Money market mutual funds own a well-diversified pool of high quality, short-dated, interest-paying securities, and pass along the income earned on those securities (after fees) to the funds’ shareholders. Since the yields on the securities in which money market mutual funds invest are quite low, the yields that the funds are passing along to their shareholders are also quite low. The low-interest-rate policy of the Federal Reserve (the Fed) after 2008 is the key driver for low rates.
Who issues the securities that money market mutual funds buy?
Money market mutual funds invest in various types of short-term debt securities. U.S. money market mutual funds are permitted to own only U.S. dollar–denominated securities, so there is no risk of a foreign currency directly impacting the fund’s value. Some types of funds invest only in U.S. Treasury bills, debt from U.S. government agencies (such as the Federal Home Loan Bank and the Federal Farm Bank), or municipal securities issued by state and local governments and the like, while other types (called "general purpose" or "prime" funds) have a broader mandate and also invest in short-term debt securities of U.S. and non-U.S. banks, finance companies, and other types of corporations.
How short is “short term” for the securities in which money market mutual funds can invest?
The rules that govern money market mutual funds permit the funds to buy only securities that mature in 397 days or less. At least 30% of the fund’s total assets must be invested in Weekly Liquid Assets, which can consist of cash, direct obligations of the U.S. government such as U.S. Treasury bills, certain other U.S. government agency debt that is issued at a discount and matures within 60 days or less, or securities that will mature or are payable within five business days. For taxable funds, at least 10% of the fund’s total assets must be invested in Daily Liquid Assets, which can consist of cash, direct obligations of the U.S. government, or securities that will mature or are payable within one business day. The remaining investments can be in longer-term issues, typically maturing in 30, 90, or 120 days. The overall maturity of the fund must be less than two months.
How does a money market fund seek to maintain a $1 per share net asset value (NAV)?
The market value of the fund’s underlying assets can fluctuate slightly from day to day. Regulation permits money market mutual funds to process shareholder subscriptions and redemptions at the $1 share price as long as the difference between the per-share market value and the amortized cost value is less than one-half of a penny. Investing so as to maintain the net asset value (NAV) within that range is Fidelity’s No. 1 objective in managing money market funds.
Why doesn’t the government offer insurance on money market mutual funds?
The U.S. government does not offer insurance on any type of mutual fund. Money market mutual funds, like bond and stock mutual funds, are investments, and, as such, are not guaranteed. It is important that investors understand that.

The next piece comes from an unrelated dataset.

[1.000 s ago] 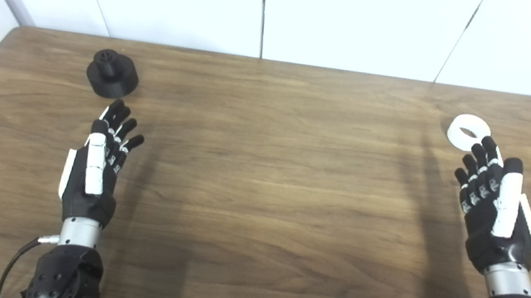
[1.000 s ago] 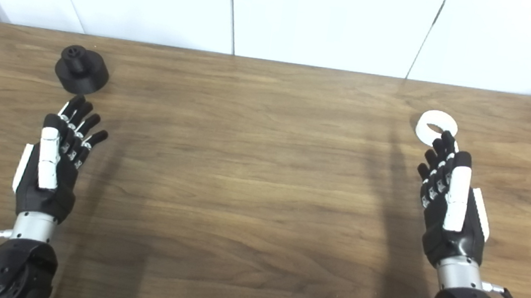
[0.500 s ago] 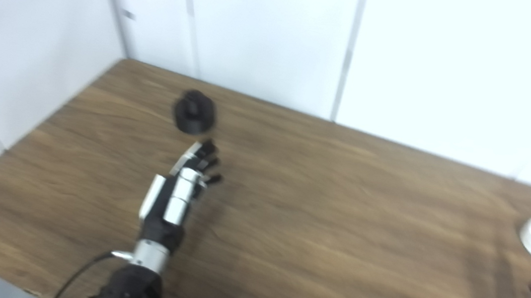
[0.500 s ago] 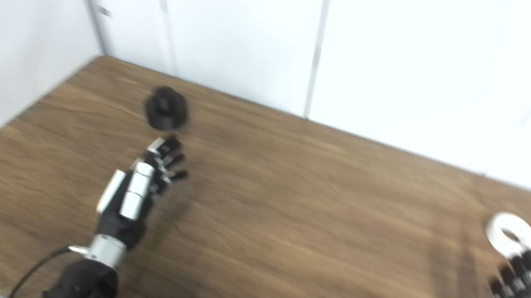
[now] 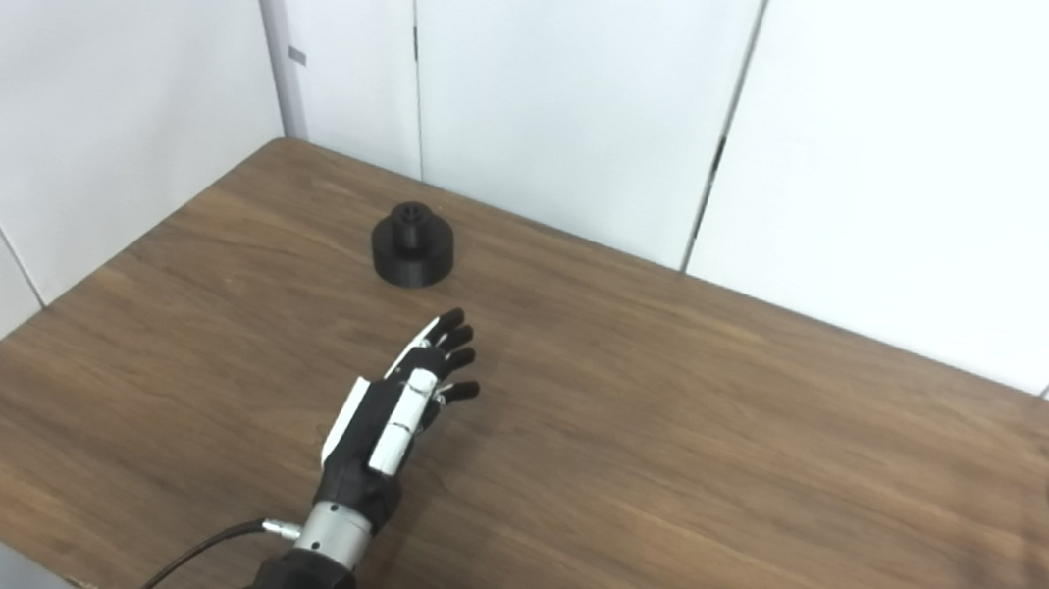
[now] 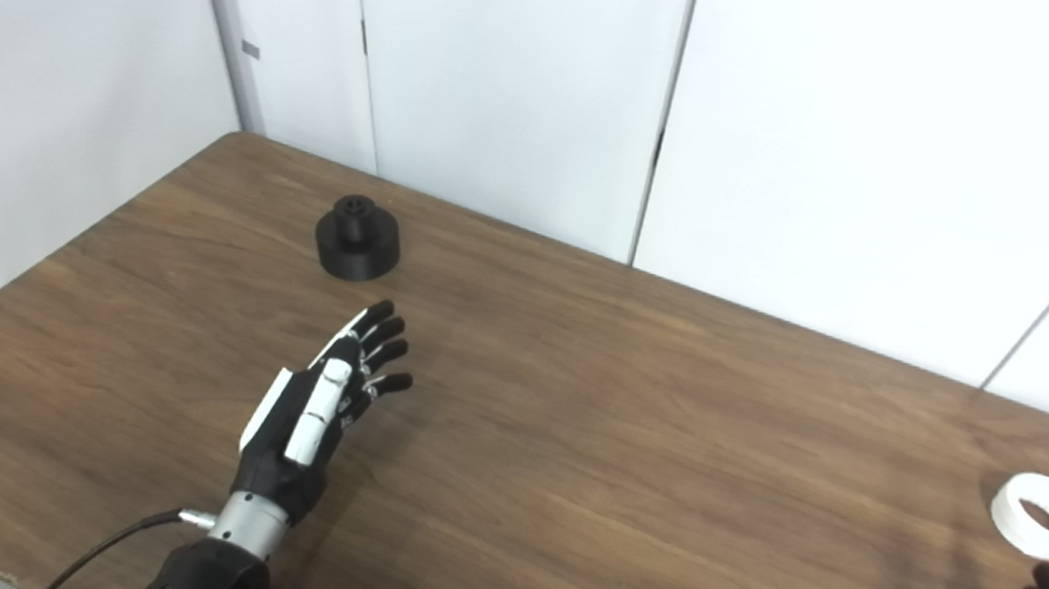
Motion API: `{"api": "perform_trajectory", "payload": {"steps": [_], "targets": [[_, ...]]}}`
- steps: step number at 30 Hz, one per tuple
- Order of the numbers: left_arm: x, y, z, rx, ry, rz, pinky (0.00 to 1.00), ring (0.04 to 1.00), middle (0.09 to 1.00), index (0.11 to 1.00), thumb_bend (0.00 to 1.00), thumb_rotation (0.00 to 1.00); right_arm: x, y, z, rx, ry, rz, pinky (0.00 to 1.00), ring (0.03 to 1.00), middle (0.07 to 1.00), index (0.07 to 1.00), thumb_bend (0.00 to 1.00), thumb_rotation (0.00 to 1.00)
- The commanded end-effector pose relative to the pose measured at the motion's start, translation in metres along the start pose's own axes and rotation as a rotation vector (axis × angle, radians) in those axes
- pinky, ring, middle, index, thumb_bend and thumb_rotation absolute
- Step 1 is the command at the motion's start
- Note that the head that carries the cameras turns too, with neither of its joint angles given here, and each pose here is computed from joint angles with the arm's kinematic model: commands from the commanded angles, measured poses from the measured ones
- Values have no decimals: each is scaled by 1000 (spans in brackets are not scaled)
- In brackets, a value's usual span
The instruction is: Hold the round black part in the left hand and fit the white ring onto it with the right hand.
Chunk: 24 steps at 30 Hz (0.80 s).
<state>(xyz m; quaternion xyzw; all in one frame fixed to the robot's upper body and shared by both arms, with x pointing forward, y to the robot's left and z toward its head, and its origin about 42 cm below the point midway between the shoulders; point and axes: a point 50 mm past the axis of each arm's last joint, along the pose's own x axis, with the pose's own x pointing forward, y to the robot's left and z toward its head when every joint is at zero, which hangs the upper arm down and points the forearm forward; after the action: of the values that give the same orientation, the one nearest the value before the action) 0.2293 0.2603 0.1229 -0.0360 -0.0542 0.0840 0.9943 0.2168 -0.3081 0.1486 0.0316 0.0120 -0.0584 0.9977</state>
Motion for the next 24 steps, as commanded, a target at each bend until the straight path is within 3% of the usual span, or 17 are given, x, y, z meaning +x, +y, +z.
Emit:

What regulation changes did the SEC make after the financial crisis in 2008?
Three important changes were made in 2010:
- First, money market funds for the first time have mandated liquidity requirements. The regulations now require that 10% of a taxable fund’s total assets be invested in Daily Liquid Assets, and 30% of any money market mutual fund’s total assets be invested in Weekly Liquid Assets. So, this change has helped ensure that money market mutual funds have ample internal liquidity to respond to events in the short-term markets that might drive, for example, a sudden increase in redemptions.
- Second, the weighted average maturity of a fund’s investment has been reduced from 90 days to 60 days. Again, shorter maturities mean less risk—another impactful change.
- Third, the regulations require every money market mutual fund to post detailed portfolio holdings information monthly on its Web site. In addition, every fund is required to file detailed information with the SEC on a monthly basis about its portfolio composition, down to the CUSIP level of each security it owns. This information helps investors understand exactly what the fund owns every month.